The two countries are already closely intertwined at an economic level. “Overall, over 700,000 jobs – 450,000 of them in the US and 260,000 of them in Switzerland – are directly dependent on bilateral trade in goods and services as well as foreign direct investment,” explains Jennifer Anthamatten, Senior Researcher and co-author of the report. There is more than CHF 400 billion in direct investments on both sides of the Atlantic. A deal would be a significant gain for the US and Switzerland. According to estimates, five years after an agreement came into force, 27,500 additional jobs could be expected in the US (equivalent to four times the headcount of Hawaiian Airlines, for example) and 13,500 in Switzerland.
The trade in goods could be significantly increased. In addition to tariff cuts, the biggest advantage for companies would be legal certainty: Switzerland is the tenth-most-important export market for US goods and services, while the US is already the second-biggest trading partner for Switzerland. A free trade agreement with Switzerland would be an opportunity for US companies such as car manufacturers and entrepreneurial service providers to sell innovative products to an affluent segment of consumers. The US is the second-most important-investor in Switzerland, while Switzerland ranks a remarkable seventh in the list of investors in the US, with a volume of investment three times higher than China, India, and Mexico together.

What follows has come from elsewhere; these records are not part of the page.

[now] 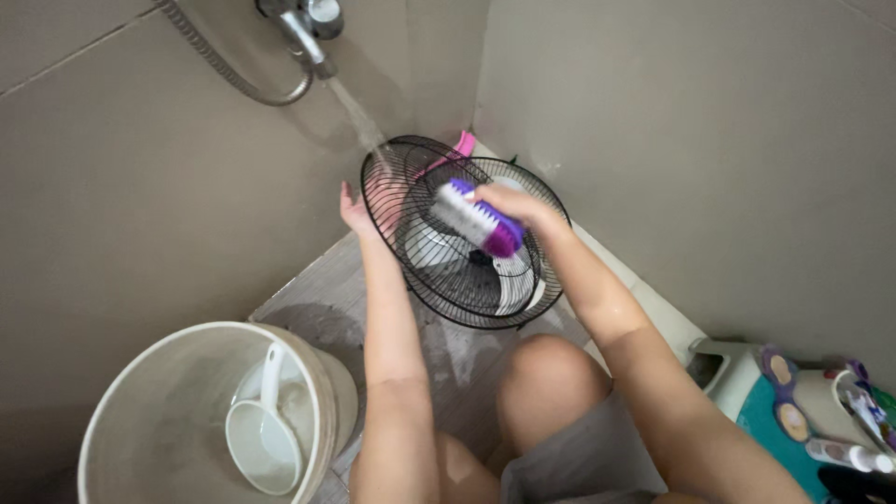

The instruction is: The person cleans fan components in a bathroom by rinsing them under running water and scrubbing the grills and blades with a purple brush.

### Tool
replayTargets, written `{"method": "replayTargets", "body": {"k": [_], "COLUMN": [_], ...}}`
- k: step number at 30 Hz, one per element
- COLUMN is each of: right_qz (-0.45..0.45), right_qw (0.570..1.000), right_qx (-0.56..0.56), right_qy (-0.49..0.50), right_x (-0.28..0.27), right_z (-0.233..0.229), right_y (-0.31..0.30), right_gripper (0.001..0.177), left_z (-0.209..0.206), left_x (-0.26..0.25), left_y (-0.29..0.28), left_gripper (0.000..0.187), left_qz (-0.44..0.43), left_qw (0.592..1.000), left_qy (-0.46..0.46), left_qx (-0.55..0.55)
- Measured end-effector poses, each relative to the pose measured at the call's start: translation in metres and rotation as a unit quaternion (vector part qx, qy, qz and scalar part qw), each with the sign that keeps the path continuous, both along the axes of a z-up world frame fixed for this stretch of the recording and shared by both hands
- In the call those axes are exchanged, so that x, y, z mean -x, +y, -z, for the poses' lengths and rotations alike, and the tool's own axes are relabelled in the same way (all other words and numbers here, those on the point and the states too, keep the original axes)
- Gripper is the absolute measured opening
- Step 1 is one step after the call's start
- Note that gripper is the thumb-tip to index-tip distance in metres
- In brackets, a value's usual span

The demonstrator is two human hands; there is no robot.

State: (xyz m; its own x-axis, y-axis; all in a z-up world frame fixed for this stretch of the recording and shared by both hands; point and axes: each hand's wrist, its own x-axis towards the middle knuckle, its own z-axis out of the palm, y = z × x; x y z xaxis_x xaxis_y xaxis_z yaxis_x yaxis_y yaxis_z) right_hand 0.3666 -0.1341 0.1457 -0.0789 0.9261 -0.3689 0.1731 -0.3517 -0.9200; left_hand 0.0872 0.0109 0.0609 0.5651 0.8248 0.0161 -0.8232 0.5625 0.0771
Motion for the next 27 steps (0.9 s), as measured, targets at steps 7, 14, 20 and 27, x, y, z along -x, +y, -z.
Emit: {"method": "replayTargets", "body": {"k": [7, 14, 20, 27], "right_qz": [-0.104, 0.036, 0.100, 0.157], "right_qw": [0.975, 0.981, 0.899, 0.946], "right_qx": [-0.196, -0.084, -0.048, -0.252], "right_qy": [0.012, 0.172, 0.425, -0.130], "right_x": [0.036, 0.062, 0.090, 0.100], "right_z": [0.029, 0.021, -0.003, 0.001], "right_y": [-0.021, -0.031, 0.001, 0.077], "right_gripper": [0.033, 0.031, 0.042, 0.050], "left_z": [0.017, -0.048, -0.068, -0.097], "left_x": [0.013, 0.032, 0.023, 0.074], "left_y": [0.026, -0.033, -0.101, -0.073], "left_gripper": [0.083, 0.104, 0.115, 0.082], "left_qz": [0.001, -0.017, 0.040, 0.018], "left_qw": [0.972, 0.971, 0.948, 0.951], "left_qy": [0.223, 0.232, -0.126, 0.246], "left_qx": [0.068, -0.050, -0.288, -0.185]}}
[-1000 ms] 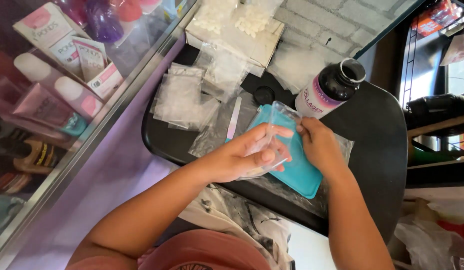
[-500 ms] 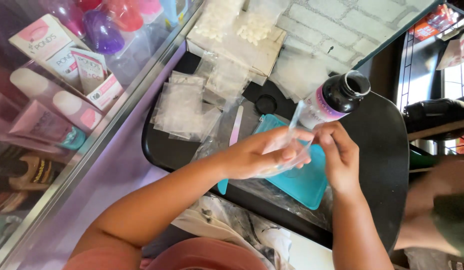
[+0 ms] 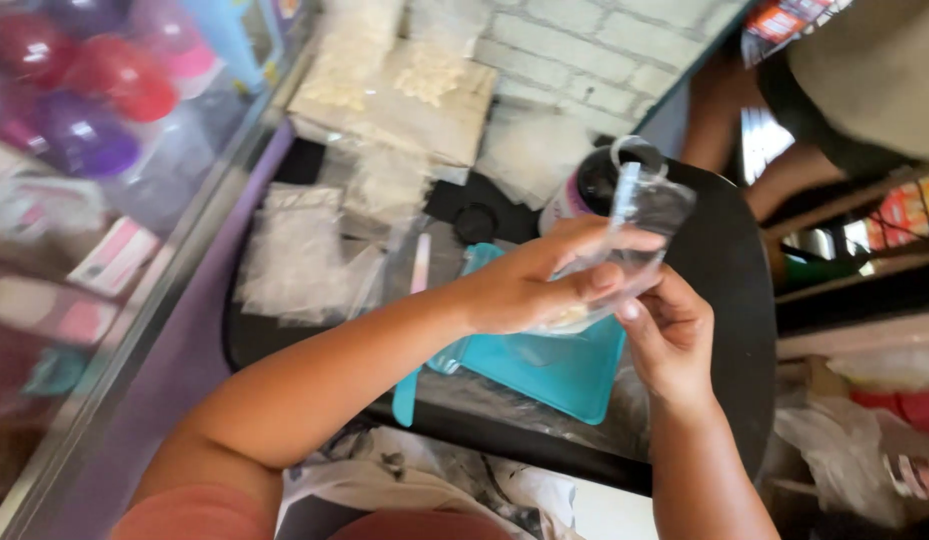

Switzerland and the US are “sister republics” and share the same values in terms of the rule of law, freedom, democracy, and the free market. The currently intensified exchange between Switzerland and the United States at the political and administrative level would be an excellent opportunity to enter into official negotiations on a free trade agreement. “Now it’s time for a deal”, says Avenir Suisse director Peter Grünenfelder.